Ms. Roach serves on the National Cancer Institute (NCI) Clinical Trial and Translational Research Advisory Committee. She is on the Executive Committee on the Clinical Trials Transformation Initiative, an FDA-Duke public-private partnership, and is a past chair of its finance committee. She has been involved with cooperative groups and SPORES, and currently serves on the NCI Colon Task force. She serves on the Department of Defense Congressionally Directed Medical Research Program Integration Panel, which funds colorectal cancer research. She is a past chair of the NCI Patient Advocate Steering Committee, and received the NCI Director’s Service Award when she stepped down. She has also received the Preventing Colorectal Cancer Champion Award and the Colon Cancer Alliance Sapphire Visionary Award in recognition of her efforts on behalf of patients.
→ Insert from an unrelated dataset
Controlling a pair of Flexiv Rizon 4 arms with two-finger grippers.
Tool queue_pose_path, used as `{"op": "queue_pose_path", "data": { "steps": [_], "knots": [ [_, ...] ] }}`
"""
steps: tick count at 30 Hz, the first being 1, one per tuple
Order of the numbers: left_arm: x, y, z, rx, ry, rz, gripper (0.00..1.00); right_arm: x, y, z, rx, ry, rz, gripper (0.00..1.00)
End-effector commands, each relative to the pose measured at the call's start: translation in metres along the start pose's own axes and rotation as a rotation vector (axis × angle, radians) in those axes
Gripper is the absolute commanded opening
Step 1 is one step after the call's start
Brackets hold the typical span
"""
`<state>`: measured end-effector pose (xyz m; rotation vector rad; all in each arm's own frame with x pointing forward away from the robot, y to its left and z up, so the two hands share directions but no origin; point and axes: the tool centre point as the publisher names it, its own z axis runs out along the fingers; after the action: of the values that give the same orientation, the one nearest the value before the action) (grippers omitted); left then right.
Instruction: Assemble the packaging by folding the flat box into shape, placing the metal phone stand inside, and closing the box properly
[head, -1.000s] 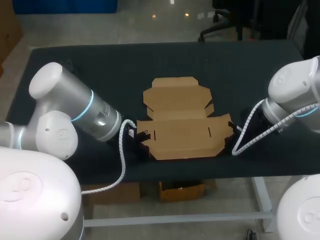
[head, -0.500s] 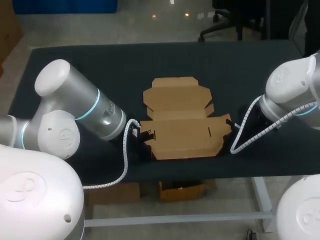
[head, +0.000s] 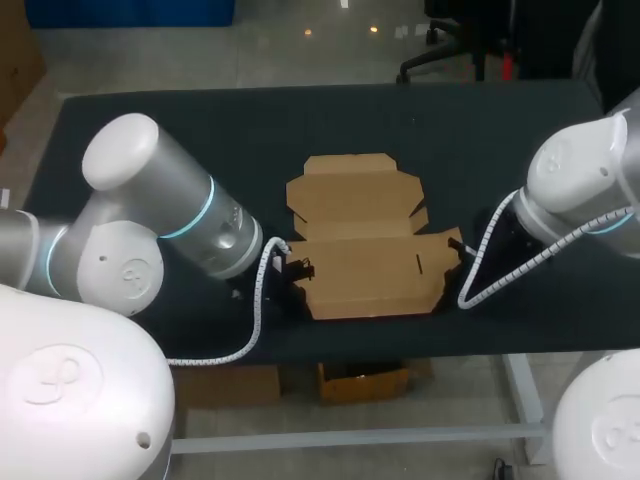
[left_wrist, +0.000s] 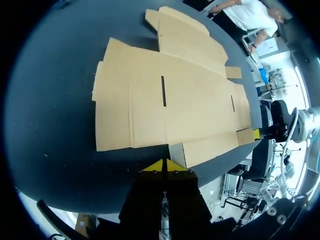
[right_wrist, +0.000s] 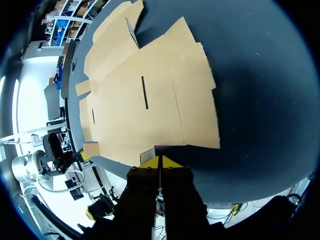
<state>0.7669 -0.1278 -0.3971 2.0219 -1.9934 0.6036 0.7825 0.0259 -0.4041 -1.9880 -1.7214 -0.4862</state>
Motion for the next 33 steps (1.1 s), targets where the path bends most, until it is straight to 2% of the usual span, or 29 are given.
{"op": "queue_pose_path", "data": {
  "steps": [1,21,26,33],
  "knots": [
    [0.005,0.002,0.0,0.009,-0.076,0.001,0.0,0.001,-0.001,0.001,-0.002,-0.006,0.001,0.0],
    [0.012,0.004,0.002,0.059,-0.123,0.025,0.0,0.013,-0.001,0.007,-0.007,-0.047,-0.058,0.0],
    [0.013,0.0,0.002,0.073,-0.133,0.025,0.0,0.014,-0.001,0.007,-0.007,-0.058,-0.063,0.0],
    [0.011,-0.011,-0.002,-0.005,-0.114,0.003,0.0,0.014,-0.001,0.007,-0.007,-0.066,-0.06,0.0]
  ]
}}
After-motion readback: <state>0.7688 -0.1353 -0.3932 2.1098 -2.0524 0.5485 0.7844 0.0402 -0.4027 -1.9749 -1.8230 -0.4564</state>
She has spoken on behalf of patients at meetings such as the American Association for Cancer Research, the Friends of Cancer Research / Brookings Institute Conference on Clinical Research and the Oxford University-Duke University-McMaster University Sensible Guidelines for Clinical Trials.
Sue Sheridan is the Director of Patient Engagement for the Patient-Centered Outcomes Research Institute (PCORI). She leads the Patient Engagement team, which develops and implements tools, programs, and processes to encourage meaningful engagement of patients and other stakeholders in all PCORI’s activities.
Before joining PCORI, Sheridan was the external lead of the Patients for Patient Safety program at the World Health Organization (WHO), where she helped develop and implement a global network of patients who built national and regional strategic plans for patient engagement for various WHO initiatives. Sheridan had previously spent 10 years in patient advocacy inspired by adverse family experiences in the healthcare system.
Sheridan co-founded and is past president of Parents of Infants and Children with Kernicterus (brain damage from jaundice), who engaged with the healthcare system to implement a new standard of care in jaundice management. She is also a co-founder of Consumers Advancing Patient Safety, which helps organizations engage patients as partners in developing patient-safety solutions. Prior to her leadership in patient engagement, she worked as a finance banker for international trade.
Sheridan received her BA from Albion College, her MIM and MBA from the Thunderbird School of Global Management, and her DHL (Doctor of Humane Letters) from Adrian College.